It's just past 1 am and Friday. I had a good day, except the trash people forget about my house again… you pay out good money, then they don't come… e waaaa…not the first time either… that is the bad news – haha, now for the good stuff!
I have always believed in free will and that our lives were built upon the choices we make. But I dearly love it when someone new challenges my belief system, and makes me think. And today an unexpected person did just that, and I think they have changed my life, so much for the better.
Summer, if you are reading my blog, I hope you are getting this! Here is a little bit about her. When she was just a girl, her parents made sure she was vaccinated like we all had to do back then. But sadly, she got polio anyway. Today she suffers from MS and is living 24/7 in a wheelchair. And do you know what she does? She works tirelessly to help animals in shelters, mostly be posting and sharing on Facebook, and of course, anything she can do at home where she lives, as well. But what she told me that really caught me right between the eyes, was when she said she never thought about herself being strong or having courage, because she never had a choice.
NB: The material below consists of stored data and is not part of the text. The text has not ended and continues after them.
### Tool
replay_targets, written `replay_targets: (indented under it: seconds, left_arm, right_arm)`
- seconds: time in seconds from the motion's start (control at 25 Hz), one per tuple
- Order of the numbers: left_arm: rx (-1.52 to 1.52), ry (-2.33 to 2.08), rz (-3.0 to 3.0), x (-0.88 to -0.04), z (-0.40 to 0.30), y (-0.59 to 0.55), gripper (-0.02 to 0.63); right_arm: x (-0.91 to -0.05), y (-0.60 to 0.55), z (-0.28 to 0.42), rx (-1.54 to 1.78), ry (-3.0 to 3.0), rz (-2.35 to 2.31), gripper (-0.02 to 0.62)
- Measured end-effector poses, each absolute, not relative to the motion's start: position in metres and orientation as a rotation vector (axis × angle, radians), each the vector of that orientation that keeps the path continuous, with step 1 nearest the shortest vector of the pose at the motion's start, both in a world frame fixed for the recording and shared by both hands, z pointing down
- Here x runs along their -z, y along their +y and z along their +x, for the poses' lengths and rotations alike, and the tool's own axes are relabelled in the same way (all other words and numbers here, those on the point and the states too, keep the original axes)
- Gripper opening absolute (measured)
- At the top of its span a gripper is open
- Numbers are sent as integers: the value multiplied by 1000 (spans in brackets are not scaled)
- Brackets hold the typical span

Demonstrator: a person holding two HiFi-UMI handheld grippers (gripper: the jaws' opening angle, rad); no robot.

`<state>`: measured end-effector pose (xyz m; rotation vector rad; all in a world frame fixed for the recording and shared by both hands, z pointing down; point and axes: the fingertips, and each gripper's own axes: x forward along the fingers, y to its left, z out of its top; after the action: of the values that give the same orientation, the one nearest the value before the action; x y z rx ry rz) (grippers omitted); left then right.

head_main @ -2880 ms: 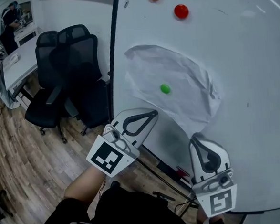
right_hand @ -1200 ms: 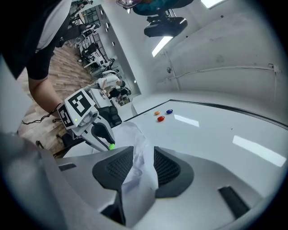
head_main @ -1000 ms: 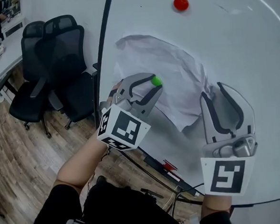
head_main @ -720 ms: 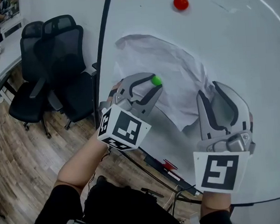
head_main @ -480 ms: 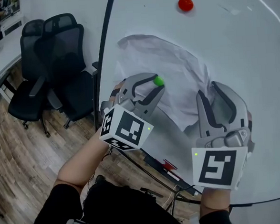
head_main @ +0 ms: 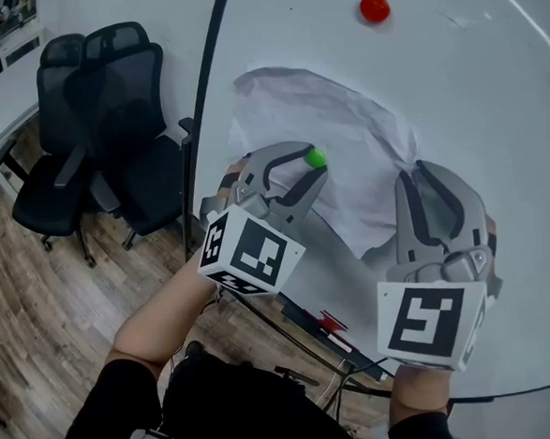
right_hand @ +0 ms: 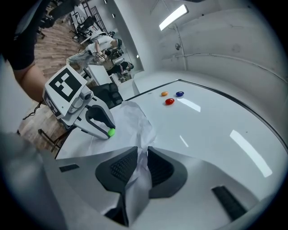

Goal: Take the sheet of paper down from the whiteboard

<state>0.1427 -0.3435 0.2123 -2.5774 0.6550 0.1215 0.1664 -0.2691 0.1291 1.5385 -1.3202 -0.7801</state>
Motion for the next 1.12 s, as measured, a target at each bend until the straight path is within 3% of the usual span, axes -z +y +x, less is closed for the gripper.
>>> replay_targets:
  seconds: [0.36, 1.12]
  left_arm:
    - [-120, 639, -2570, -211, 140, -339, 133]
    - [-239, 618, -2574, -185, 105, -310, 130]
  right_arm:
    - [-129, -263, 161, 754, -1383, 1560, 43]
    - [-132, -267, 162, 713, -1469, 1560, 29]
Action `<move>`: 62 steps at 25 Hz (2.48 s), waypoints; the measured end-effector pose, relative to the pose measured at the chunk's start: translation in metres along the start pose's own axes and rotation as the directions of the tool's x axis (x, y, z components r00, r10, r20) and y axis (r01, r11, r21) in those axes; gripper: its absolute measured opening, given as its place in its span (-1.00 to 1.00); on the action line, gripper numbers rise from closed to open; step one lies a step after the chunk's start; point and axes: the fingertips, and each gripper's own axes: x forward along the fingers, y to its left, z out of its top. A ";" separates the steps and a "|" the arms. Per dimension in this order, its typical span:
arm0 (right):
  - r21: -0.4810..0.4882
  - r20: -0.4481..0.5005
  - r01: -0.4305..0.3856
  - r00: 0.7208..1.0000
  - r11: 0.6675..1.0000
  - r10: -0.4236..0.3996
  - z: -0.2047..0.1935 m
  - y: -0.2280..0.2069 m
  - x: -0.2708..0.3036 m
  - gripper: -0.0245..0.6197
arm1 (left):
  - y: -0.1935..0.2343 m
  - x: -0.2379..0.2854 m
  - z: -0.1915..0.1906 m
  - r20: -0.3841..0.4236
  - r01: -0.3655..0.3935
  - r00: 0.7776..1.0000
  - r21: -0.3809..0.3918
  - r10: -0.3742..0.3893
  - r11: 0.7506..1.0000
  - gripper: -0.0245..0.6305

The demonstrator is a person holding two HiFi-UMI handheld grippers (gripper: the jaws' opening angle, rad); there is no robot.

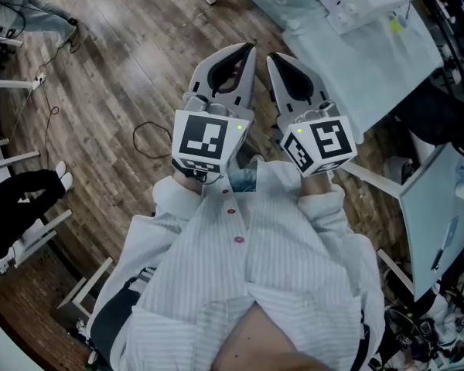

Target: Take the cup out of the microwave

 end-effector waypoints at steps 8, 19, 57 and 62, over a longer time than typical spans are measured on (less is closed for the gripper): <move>-0.011 0.009 0.027 1.000 1.000 -0.027 0.013 0.001 0.085 -0.81 | 0.078 0.030 0.005 0.005 0.039 0.999 0.007 -0.039 0.999 -0.90; 0.017 0.017 0.097 0.995 0.995 -0.098 0.010 -0.007 0.158 -0.81 | 0.147 0.057 -0.003 -0.006 0.108 0.994 0.018 -0.108 0.994 -0.90; 0.096 0.029 0.328 0.943 0.940 -0.332 0.053 -0.269 0.239 -0.81 | 0.144 0.339 0.008 -0.013 0.329 0.944 0.045 -0.329 0.943 -0.90; 0.095 0.034 0.374 0.925 0.923 -0.378 0.062 -0.310 0.229 -0.81 | 0.124 0.376 0.011 -0.017 0.373 0.928 0.044 -0.373 0.927 -0.90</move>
She never had a choice. I had asked her how did she keep going through all the pain and all the hardship and still be so calm and so together. And she said she didn't understand the concept of courage so much, because she never had a choice.
So now I am changed also. No more whining and no more making excuses to myself even subconsciously "why" I can't do something, or "how" will I do it, or "if" I can do it, in fact, I will no longer work under the assumption that I have any choice. Because that never worked out too well for me anyhow – haha… Instead, I am going to wake up tomorrow feeling different, much more focused and determined, with those new words ringing in my ears – I do not have a choice. I must get up with purpose. I must face the day with confidence. I must do everything I can to make every dream I have come true. I must work hard to provide for the ones in my care. I must give and give until I simply cannot give anymore, and then I will find a way to still do what must be done. That is the whole ballgame. You "must" DO, what must be done. It is as simple as that. In my case, just like my friend said, "I do not have a choice."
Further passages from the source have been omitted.